Work order: After locating the line that contains "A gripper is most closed" in the data below, set down exactly that line and each one after it through the line that contains "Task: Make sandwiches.", and nothing more.

The data:
--- START ---

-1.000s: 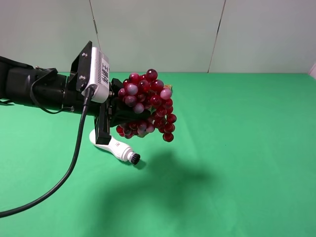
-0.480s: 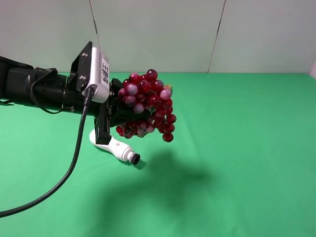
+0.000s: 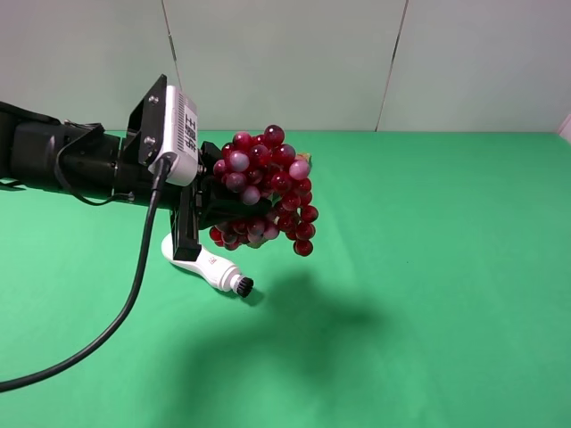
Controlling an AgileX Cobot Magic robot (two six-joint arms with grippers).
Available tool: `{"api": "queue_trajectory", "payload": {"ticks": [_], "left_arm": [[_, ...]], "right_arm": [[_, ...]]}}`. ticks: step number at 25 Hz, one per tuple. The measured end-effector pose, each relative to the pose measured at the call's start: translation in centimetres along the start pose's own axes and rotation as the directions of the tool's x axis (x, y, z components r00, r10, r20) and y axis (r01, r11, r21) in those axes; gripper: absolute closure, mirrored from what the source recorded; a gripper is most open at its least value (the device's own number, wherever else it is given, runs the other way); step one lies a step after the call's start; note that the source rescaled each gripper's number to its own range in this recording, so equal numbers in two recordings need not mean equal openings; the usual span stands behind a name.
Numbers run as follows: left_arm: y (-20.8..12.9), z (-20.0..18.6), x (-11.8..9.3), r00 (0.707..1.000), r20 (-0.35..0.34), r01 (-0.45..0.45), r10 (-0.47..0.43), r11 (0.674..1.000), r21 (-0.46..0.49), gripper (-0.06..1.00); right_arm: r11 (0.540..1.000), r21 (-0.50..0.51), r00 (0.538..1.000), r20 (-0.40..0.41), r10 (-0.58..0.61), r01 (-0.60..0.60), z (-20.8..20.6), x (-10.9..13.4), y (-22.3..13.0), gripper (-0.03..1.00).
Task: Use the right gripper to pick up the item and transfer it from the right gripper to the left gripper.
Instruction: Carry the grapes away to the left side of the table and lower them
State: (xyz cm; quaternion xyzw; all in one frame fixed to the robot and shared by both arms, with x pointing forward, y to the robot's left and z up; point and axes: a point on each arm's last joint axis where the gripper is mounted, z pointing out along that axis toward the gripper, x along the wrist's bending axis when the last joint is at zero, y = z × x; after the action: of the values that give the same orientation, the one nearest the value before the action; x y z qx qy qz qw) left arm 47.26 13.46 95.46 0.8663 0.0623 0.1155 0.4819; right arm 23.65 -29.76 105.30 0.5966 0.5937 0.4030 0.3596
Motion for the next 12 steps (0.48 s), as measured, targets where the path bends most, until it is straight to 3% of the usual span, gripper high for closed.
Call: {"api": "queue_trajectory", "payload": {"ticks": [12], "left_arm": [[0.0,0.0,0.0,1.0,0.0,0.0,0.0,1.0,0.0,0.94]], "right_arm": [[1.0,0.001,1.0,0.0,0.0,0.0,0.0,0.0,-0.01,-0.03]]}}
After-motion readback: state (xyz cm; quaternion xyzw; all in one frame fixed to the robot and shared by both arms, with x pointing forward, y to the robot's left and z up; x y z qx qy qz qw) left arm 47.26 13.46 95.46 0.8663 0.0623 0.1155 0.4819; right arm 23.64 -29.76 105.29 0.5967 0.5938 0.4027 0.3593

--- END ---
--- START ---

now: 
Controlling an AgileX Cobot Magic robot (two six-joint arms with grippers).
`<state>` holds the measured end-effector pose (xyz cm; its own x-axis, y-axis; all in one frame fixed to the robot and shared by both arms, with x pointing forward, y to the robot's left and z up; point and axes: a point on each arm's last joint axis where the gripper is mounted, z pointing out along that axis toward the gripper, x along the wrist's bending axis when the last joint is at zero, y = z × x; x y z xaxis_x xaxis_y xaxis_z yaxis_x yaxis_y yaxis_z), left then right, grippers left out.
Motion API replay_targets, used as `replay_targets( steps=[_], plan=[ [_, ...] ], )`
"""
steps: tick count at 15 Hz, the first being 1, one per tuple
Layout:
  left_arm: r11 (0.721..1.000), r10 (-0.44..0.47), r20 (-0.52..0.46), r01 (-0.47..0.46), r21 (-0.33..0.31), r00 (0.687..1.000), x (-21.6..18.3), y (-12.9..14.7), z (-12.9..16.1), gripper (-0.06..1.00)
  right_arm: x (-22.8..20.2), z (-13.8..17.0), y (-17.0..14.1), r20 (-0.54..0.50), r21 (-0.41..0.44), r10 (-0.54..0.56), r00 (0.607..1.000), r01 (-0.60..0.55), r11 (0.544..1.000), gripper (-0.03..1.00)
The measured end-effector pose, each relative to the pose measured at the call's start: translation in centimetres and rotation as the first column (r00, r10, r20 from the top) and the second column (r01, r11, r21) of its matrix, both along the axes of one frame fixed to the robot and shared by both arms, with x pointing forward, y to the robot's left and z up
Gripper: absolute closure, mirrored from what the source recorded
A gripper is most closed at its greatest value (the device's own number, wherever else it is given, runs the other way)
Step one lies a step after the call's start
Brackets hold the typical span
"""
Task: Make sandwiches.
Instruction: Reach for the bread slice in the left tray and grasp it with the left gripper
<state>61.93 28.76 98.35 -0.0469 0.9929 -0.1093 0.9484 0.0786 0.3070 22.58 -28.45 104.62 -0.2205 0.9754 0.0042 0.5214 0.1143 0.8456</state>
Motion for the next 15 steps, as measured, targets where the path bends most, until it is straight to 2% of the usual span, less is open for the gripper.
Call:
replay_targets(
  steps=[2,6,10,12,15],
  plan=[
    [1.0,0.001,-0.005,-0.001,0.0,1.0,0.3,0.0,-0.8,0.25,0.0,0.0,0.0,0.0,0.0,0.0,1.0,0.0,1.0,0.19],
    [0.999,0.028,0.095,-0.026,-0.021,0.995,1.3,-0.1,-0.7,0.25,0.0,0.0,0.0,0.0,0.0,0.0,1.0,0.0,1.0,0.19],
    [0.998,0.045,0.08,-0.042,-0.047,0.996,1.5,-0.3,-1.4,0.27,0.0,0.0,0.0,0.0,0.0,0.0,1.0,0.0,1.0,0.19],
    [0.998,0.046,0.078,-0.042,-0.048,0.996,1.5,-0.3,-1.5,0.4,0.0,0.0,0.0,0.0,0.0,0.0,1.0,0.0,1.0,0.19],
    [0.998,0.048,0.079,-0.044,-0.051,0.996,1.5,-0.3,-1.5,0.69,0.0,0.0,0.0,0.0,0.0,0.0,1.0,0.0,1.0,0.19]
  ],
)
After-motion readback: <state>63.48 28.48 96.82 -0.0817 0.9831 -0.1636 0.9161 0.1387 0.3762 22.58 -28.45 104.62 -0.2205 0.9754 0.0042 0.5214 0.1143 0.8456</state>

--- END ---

Response to the task:
A gripper is most closed at its greatest value (the device's own number, wherever else it is given, runs the other way)
Step one lies a step after the call's start
Brackets hold the typical span
"""
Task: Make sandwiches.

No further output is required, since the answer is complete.